■ Your instructions ■
The response should consist of every record, reproduced exactly.

Source data
== Segment start ==

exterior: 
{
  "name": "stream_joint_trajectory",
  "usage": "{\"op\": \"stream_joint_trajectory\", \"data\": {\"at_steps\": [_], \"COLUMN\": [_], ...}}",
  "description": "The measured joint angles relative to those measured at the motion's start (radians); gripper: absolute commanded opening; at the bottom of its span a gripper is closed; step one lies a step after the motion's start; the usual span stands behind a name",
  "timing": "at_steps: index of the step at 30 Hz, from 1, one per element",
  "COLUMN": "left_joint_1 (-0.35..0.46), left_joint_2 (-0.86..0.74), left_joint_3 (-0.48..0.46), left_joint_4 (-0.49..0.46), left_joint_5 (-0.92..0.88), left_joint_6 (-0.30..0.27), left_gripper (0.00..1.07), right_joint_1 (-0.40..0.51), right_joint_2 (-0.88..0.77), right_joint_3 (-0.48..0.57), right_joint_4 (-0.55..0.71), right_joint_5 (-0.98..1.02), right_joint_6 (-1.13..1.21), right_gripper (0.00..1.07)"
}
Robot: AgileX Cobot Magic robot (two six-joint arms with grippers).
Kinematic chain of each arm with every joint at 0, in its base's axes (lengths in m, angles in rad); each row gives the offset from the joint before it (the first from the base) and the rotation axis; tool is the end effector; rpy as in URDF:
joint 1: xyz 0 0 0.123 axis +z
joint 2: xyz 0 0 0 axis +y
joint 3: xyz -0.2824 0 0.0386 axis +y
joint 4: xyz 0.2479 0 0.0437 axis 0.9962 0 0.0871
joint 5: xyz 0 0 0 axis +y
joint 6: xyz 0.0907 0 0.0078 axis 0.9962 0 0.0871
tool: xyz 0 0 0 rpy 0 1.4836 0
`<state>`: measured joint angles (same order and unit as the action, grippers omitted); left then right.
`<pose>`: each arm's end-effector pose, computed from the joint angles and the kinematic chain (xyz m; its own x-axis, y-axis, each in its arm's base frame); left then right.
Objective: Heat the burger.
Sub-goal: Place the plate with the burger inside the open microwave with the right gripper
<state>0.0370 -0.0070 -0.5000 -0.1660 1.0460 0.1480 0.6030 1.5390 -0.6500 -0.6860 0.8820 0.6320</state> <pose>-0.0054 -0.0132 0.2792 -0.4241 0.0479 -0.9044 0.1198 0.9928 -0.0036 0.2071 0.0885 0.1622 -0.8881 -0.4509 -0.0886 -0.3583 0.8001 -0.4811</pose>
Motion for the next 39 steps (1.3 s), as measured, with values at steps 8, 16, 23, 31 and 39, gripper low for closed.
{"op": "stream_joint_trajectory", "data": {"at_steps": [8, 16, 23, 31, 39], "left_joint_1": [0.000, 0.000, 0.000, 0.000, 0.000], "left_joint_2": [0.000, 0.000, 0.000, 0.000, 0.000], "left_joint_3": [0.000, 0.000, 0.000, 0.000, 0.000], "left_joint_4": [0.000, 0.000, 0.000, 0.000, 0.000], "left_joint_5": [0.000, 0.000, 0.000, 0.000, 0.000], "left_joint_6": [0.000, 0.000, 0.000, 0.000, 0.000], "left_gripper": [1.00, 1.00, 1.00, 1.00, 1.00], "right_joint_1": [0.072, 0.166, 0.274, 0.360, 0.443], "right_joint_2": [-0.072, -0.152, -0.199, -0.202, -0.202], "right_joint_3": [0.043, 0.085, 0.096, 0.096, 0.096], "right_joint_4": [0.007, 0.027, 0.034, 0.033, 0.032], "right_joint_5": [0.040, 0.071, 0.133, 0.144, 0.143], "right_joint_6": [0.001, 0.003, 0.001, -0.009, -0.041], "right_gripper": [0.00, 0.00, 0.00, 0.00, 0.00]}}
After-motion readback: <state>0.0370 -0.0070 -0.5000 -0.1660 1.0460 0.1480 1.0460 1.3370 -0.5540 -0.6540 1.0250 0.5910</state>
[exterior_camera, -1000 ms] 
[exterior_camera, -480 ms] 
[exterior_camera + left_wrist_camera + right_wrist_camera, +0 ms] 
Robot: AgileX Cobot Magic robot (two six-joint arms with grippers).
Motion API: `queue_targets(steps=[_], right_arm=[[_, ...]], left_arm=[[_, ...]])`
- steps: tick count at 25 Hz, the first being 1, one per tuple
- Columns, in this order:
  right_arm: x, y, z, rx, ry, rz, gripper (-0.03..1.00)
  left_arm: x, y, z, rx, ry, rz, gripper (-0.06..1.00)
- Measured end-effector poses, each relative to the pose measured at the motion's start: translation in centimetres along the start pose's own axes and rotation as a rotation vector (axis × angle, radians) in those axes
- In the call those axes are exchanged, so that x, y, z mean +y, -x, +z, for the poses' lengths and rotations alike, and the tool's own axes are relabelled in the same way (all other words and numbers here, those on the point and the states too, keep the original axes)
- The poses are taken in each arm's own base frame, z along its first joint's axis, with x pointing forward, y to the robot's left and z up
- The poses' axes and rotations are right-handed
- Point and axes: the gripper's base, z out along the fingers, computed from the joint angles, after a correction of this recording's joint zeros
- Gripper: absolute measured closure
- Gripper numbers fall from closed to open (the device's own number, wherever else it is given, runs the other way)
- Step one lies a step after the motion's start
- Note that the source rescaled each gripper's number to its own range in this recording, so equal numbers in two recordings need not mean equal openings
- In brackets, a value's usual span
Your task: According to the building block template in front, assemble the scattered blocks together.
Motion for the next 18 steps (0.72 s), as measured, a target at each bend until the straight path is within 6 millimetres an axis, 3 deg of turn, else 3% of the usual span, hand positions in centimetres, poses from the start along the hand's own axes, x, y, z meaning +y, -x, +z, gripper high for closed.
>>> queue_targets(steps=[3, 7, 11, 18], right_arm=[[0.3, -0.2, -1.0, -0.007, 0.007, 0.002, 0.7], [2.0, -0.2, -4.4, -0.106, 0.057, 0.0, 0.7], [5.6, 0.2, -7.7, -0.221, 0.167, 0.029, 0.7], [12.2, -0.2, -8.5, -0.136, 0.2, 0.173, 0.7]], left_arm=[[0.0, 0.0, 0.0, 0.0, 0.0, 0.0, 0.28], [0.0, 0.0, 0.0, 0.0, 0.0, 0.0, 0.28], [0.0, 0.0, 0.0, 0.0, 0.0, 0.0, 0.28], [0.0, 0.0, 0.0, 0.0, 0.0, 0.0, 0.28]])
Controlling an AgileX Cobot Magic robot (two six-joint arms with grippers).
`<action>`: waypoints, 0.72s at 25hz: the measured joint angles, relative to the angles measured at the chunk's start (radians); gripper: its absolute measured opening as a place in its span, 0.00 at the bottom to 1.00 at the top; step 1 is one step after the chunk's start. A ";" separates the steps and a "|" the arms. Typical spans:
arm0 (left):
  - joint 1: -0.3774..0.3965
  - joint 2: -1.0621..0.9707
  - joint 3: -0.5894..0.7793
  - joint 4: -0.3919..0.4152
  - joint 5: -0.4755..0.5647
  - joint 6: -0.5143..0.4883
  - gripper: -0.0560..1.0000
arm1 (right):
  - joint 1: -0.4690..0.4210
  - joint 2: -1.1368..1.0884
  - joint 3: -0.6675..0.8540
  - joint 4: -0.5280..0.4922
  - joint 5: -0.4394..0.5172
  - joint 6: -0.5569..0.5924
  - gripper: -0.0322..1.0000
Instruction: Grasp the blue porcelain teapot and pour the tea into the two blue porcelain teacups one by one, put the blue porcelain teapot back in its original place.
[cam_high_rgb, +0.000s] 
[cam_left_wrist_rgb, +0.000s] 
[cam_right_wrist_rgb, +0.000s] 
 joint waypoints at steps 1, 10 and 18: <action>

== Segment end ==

■ Result of the exercise ■
exterior: 
{
  "name": "stream_joint_trajectory",
  "usage": "{\"op\": \"stream_joint_trajectory\", \"data\": {\"at_steps\": [_], \"COLUMN\": [_], ...}}",
  "description": "The measured joint angles relative to those measured at the motion's start (radians); gripper: absolute commanded opening; at the bottom of its span a gripper is closed; step one lies a step after the motion's start; the usual span stands behind a name",
  "timing": "at_steps: index of the step at 30 Hz, from 1, one per element",
  "COLUMN": "left_joint_1 (-0.35..0.46), left_joint_2 (-0.86..0.74), left_joint_3 (-0.48..0.46), left_joint_4 (-0.49..0.46), left_joint_5 (-0.92..0.88), left_joint_6 (-0.30..0.27), left_gripper (0.00..1.07), right_joint_1 (-0.40..0.51), right_joint_2 (-0.88..0.77), right_joint_3 (-0.48..0.57), right_joint_4 (-0.55..0.71), right_joint_5 (-0.98..1.02), right_joint_6 (-1.13..1.21), right_gripper (0.00..1.07)"
}
Robot: AgileX Cobot Magic robot (two six-joint arms with grippers).
Kinematic chain of each arm with every joint at 0, in its base's axes (lengths in m, angles in rad); each row gives the offset from the joint before it (the first from the base) and the rotation axis; tool is the end effector; rpy as in URDF:
joint 1: xyz 0 0 0.123 axis +z
joint 2: xyz 0 0 0 axis +y
joint 3: xyz -0.2824 0 0.0386 axis +y
joint 4: xyz 0.2479 0 0.0437 axis 0.9962 0 0.0871
joint 5: xyz 0 0 0 axis +y
joint 6: xyz 0.0907 0 0.0078 axis 0.9962 0 0.0871
tool: xyz 0 0 0 rpy 0 1.4836 0
`<state>`: measured joint angles (same order and unit as the action, grippers omitted); left then right.
`<pose>`: each arm's end-effector pose, computed from the joint angles and the kinematic chain (xyz m; its own x-axis, y-axis, each in its arm's base frame); left then right.
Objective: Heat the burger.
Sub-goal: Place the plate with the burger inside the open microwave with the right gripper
<state>0.0370 -0.0070 -0.5000 -0.1660 1.0460 0.1480 0.6030 1.5390 -0.6500 -0.6860 0.8820 0.6320</state> <pose>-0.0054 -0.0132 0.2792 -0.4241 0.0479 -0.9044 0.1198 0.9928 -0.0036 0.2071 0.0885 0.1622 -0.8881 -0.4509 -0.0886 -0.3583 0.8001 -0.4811</pose>
Motion for the next 39 steps (1.3 s), as measured, with values at steps 8, 16, 23, 31 and 39, gripper low for closed.
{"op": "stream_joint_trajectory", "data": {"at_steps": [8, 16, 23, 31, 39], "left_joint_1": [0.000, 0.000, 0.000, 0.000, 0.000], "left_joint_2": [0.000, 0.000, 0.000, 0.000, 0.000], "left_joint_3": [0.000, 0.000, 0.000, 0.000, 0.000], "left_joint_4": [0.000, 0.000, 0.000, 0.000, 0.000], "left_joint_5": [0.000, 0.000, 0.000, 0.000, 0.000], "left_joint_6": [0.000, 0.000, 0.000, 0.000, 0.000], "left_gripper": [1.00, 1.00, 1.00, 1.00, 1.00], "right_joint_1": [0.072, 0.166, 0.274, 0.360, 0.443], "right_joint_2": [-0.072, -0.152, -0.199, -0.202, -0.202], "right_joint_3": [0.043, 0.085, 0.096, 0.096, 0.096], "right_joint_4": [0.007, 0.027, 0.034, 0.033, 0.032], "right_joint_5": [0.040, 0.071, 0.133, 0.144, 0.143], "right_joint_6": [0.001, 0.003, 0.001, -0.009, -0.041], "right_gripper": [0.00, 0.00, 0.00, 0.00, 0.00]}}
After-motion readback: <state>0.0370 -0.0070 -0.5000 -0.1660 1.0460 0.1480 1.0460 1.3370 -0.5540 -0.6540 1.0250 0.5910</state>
[exterior_camera, -1000 ms] 
[exterior_camera, -480 ms] 
[exterior_camera + left_wrist_camera + right_wrist_camera, +0 ms] 
Robot: AgileX Cobot Magic robot (two six-joint arms with grippers).
Motion API: `queue_targets(steps=[_], right_arm=[[_, ...]], left_arm=[[_, ...]])`
- steps: tick count at 25 Hz, the first being 1, one per tuple
- Columns, in this order:
  right_arm: x, y, z, rx, ry, rz, gripper (-0.03..1.00)
  left_arm: x, y, z, rx, ry, rz, gripper (-0.06..1.00)
- Measured end-effector poses, each relative to the pose measured at the motion's start: translation in centimetres along the start pose's own axes and rotation as a rotation vector (axis × angle, radians) in those axes
- In the call those axes are exchanged, so that x, y, z mean +y, -x, +z, for the poses' lengths and rotations alike, and the tool's own axes are relabelled in the same way (all other words and numbers here, those on the point and the states too, keep the original axes)
- The poses are taken in each arm's own base frame, z along its first joint's axis, with x pointing forward, y to the robot's left and z up
- The poses' axes and rotations are right-handed
- Point and axes: the gripper's base, z out along the fingers, computed from the joint angles, after a correction of this recording's joint zeros
- Gripper: absolute measured closure
- Gripper numbers fall from closed to open (the device's own number, wherever else it is given, runs the other way)
- Step one lies a step after the motion's start
- Note that the source rescaled each gripper's number to its own range in this recording, so equal numbers in two recordings need not mean equal openings
- In brackets, a value's usual span
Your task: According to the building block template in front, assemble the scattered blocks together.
Motion for the next 18 steps (0.72 s), as measured, a target at each bend until the straight path is within 6 millimetres an axis, 3 deg of turn, else 3% of the usual span, hand positions in centimetres, poses from the start along the hand's own axes, x, y, z meaning +y, -x, +z, gripper high for closed.
>>> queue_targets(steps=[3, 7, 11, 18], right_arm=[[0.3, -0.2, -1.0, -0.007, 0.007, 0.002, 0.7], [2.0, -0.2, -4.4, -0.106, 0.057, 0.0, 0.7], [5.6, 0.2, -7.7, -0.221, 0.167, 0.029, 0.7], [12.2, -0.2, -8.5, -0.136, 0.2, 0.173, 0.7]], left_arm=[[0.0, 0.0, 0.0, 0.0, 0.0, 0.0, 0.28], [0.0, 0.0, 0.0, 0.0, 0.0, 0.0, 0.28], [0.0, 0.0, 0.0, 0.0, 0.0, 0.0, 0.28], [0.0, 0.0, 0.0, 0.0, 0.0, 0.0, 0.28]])
Controlling an AgileX Cobot Magic robot (two six-joint arms with grippers).
`<action>`: waypoints, 0.72s at 25hz: the measured joint angles, relative to the angles measured at the chunk's start (radians); gripper: its absolute measured opening as a place in its span, 0.00 at the bottom to 1.00 at the top; step 1 is one step after the chunk's start. A ";" separates the steps and a "|" the arms. Typical spans:
arm0 (left):
  - joint 1: -0.3774..0.3965
  - joint 2: -1.0621..0.9707
  - joint 3: -0.5894..0.7793
  - joint 4: -0.3919..0.4152
  - joint 5: -0.4755..0.5647
  - joint 6: -0.5143..0.4883
  - gripper: -0.0560..1.0000
arm1 (right):
  - joint 1: -0.4690..0.4210
  - joint 2: -1.1368..1.0884
  - joint 3: -0.6675..0.8540
  - joint 4: -0.5280..0.4922
  - joint 5: -0.4394..0.5172
  - joint 6: -0.5569..0.5924
  - gripper: -0.0322..1.0000
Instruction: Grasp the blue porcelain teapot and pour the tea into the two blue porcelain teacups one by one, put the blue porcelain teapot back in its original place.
[cam_high_rgb, +0.000s] 
[cam_left_wrist_rgb, +0.000s] 
[cam_right_wrist_rgb, +0.000s] 
 joint waypoints at steps 1, 10 and 18: <action>

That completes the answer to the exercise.